> _Exercise goal_: What you return must be the full data, repeated verbatim, with no pictures in it.

-=-=-=-=-

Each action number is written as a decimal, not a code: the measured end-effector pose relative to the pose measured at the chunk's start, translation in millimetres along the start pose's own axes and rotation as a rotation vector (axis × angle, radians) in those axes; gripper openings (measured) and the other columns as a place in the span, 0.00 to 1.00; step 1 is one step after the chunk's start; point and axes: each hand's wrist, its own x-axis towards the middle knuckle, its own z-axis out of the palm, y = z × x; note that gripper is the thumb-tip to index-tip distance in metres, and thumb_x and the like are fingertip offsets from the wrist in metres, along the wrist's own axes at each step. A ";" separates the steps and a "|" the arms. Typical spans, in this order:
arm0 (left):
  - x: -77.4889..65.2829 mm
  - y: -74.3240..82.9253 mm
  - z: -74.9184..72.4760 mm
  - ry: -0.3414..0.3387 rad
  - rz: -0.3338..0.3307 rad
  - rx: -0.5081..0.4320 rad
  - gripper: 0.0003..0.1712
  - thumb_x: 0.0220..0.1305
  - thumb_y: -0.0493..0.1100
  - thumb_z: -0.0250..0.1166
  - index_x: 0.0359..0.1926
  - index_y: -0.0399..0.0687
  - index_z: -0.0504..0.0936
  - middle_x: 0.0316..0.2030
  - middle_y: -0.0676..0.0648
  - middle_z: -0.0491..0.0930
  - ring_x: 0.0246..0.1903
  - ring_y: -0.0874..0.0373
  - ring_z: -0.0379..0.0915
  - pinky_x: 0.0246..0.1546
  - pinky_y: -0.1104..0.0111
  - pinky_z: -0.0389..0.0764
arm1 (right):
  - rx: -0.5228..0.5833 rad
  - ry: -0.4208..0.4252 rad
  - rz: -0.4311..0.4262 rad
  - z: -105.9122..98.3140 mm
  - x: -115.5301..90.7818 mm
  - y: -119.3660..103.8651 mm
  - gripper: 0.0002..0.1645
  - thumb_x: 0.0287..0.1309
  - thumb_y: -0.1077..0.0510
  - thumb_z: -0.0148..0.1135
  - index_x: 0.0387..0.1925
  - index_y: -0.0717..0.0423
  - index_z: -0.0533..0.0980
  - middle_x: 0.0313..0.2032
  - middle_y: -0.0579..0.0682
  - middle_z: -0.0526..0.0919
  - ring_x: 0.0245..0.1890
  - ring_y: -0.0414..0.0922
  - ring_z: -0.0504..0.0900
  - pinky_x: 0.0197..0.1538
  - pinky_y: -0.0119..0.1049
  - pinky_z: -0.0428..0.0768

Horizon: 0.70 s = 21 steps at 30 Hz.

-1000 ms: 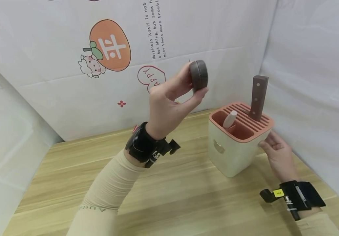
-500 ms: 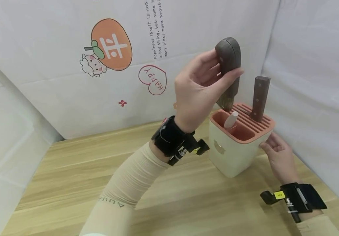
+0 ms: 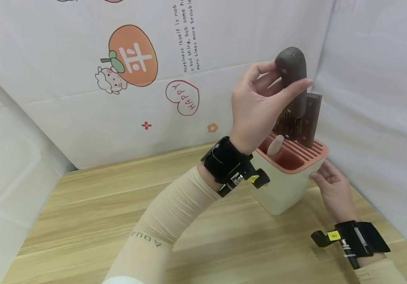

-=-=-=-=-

> _Exercise response_:
Each action number is written as a decimal, not a code: the measured end-effector pose relative to the pose measured at the chunk's start, translation in millimetres along the start pose's own axes and rotation as a rotation vector (axis × angle, radians) in those axes; gripper openings (measured) and the other columns as a place in the span, 0.00 to 1.00; step 1 is one step after the chunk's start; point and axes: each hand's wrist, its own x-axis towards the middle knuckle, its own z-axis out of the palm, y = z × x; note that gripper is the thumb-tip to index-tip distance in metres, and thumb_x and the like are fingertip offsets from the wrist in metres, along the wrist's own axes at each step. A ";" separates the steps and a "|" the arms. Typical spans, in this order:
arm0 (left):
  - x: -77.4889..65.2829 mm
  - y: -74.3240..82.9253 mm
  - z: -74.9184..72.4760 mm
  - ry: -0.3414..0.3387 rad
  - rz: -0.3338..0.3307 rad
  - rx: -0.5081..0.4320 rad
  - gripper: 0.0003..0.1712
  - thumb_x: 0.0220..0.1305
  - thumb_y: -0.0493..0.1100
  - thumb_z: -0.0250..0.1166
  - index_x: 0.0359..0.1926
  - index_y: -0.0399..0.0687
  - index_z: -0.0504..0.0936
  - middle_x: 0.0316..0.2030
  - middle_y: -0.0676..0.0648
  - middle_z: -0.0491..0.0930
  - ring_x: 0.0246..0.1903
  - ring_y: -0.0874..0.0373
  - ring_z: -0.0379..0.0915
  - pinky_x: 0.0246..0.1546
  - pinky_y: -0.1104..0.0111
  - pinky_z: -0.0389..0.0764
arm1 (right):
  - rx: -0.5228..0.5833 rad
  - ry: -0.4208..0.4252 rad
  - rz: -0.4311..0.4262 rad
  - z: -105.9122..98.3140 mm
  - x: -115.5301..90.7818 mm
  - y: -119.3660..103.8651 mm
  - gripper: 0.0002..0.1645
  - thumb_x: 0.0287..0.1309
  - thumb_y: -0.1077..0.0510
  - thumb_z: -0.0148..0.1135
  - index_x: 0.0387..0.1925
  - index_y: -0.0717..0.0423
  - index_z: -0.0533..0.0980
  - middle_x: 0.0313..0.2032
  - middle_y: -0.0579..0.0682
  - middle_z: -0.0526..0.0919
  - ring_x: 0.0245..0.1890
  - ring_y: -0.0414..0.0922
  - ring_z: -0.0504..0.0900
  - pinky_x: 0.0197..0.1538
  - pinky_y: -0.0119..0.1049
  - pinky_z: -0.0428..0.0768

Horizon: 0.70 s = 21 steps at 30 Hz.

-1000 ms: 
-500 ms: 
+0 ms: 

Here the output is complete.